Wednesday, March 31, 2010

I'm With You In Rockland

I read Howl in college, and then read it again. And again. Not out of love, any real understanding, or even some sophomoric connection to the beat generation - but out of curiosity. It changed each time. Confusing and enlightening, hopeful, empty. But it stuck, words and verses that pop up when the occasion calls, and sometimes when it doesn't.
About a month ago, in the machinery of the night, I couldn't breathe. Not completely, but just enough to erase every other pain I had at the moment. It went away, and the next day the pain started. It was mobile and sporadic, sometimes worse than others, but always there in the background. For weeks it hung around, surprising me when it came. Sometimes as a dull burn in the background, and others as sharp as a needle, pushing through me in a flash so cold I was left shaken from head to toe. After a while it was like I'd grown a tail - heavy and clumsy it changed how I moved. Waiting for it to show itself again, I was living in slow motion, gingerly moving from one part of my day to the next.
... which led to panic after a while. When there is an endpoint for me, when there is a light at the end of the tunnel, pain settles into a comfortable old foe. Working in the kitchen has its good points - one of them is leaving everything behind when I go home. When I walk in our front door, and everything is finished, I don't carry around the stress of the day like I did with every other job. In return for that luxury, I pay with flesh, sweat and blood while I'm working. Busy days are an assault on my feet, back, hands and arms; and busy days mean we leave with scars and makeshift bandages. But it ends, you just push the pain away, like it was never there. With this I couldn't see the end, and it was terrifying. Each icy needle that would creep into my chest would send me into a panic, and I was scared to be alone... scared I would be driving the kids when it happened, scared that they might need me and I couldn't help, and scared that some morning I wouldn't wake up.
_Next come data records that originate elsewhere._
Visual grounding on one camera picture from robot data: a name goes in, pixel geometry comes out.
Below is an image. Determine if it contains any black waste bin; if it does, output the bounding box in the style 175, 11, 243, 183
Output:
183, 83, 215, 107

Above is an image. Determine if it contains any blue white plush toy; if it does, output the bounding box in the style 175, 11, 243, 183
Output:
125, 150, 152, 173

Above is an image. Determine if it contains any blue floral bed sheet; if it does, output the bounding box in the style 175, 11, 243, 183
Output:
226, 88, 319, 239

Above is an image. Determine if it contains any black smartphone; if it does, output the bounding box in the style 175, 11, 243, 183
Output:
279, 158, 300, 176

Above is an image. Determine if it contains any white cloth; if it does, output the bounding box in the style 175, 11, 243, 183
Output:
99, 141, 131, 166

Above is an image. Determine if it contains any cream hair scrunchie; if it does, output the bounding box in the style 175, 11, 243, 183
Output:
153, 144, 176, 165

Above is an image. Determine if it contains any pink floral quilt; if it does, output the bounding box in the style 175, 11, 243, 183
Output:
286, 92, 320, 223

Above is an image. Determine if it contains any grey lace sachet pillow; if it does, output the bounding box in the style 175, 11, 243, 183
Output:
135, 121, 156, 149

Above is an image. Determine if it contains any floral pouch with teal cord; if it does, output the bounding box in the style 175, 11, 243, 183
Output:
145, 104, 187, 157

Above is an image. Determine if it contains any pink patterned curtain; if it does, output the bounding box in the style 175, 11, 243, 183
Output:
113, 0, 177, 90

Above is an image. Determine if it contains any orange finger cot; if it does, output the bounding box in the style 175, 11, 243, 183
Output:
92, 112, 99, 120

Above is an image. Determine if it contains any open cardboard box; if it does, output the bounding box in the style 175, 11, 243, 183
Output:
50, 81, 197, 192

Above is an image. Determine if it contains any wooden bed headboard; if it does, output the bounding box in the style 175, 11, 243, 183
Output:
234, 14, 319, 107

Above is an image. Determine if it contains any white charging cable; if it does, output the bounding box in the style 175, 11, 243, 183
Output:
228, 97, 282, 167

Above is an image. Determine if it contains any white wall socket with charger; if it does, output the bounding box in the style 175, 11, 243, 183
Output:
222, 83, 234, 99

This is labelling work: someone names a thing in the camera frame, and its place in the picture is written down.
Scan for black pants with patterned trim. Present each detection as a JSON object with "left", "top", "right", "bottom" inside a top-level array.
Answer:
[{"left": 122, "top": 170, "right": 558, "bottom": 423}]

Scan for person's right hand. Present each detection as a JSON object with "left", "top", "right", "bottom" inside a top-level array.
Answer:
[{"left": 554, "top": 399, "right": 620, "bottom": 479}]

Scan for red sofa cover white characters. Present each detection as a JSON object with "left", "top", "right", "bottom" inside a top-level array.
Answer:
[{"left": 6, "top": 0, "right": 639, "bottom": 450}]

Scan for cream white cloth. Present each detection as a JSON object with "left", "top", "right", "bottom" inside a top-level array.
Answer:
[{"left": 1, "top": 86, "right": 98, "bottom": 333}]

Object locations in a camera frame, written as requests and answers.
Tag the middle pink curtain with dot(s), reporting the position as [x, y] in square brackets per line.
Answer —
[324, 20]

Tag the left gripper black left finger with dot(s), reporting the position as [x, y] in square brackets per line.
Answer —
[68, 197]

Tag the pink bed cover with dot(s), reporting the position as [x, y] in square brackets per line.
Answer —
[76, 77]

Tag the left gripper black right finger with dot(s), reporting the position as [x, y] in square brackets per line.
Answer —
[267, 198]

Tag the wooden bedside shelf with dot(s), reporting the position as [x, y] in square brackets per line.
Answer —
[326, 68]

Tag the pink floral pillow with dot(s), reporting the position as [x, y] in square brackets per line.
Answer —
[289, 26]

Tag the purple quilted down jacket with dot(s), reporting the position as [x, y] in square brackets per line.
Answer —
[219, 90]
A week ago Sunday I was working alone in the kitchen, then drove out to Lafayette Hill to make a delivery, and I found myself hoping I would make it there. Then hoping I would make it back, hoping I would make it home again, and I couldn't shake it. For an afternoon I was Carl Solomon, without any way to dig myself out of the panic... but I made it home, kissed Sara and the kids, and went to the hospital. Walking through the doors, getting fast-tracked onto a bed, and just being there, was the first time I felt safe in weeks.
They tested, and still are, everything. At first for the obvious things, then for the possible, and now, for the guesses. The panic is gone, but I'm left with hands and a heart that don't feel like mine, and no desire to write a lighthearted post. What I know is that this will pass, and something else - good or bad - will fill up the space that this leaves behind.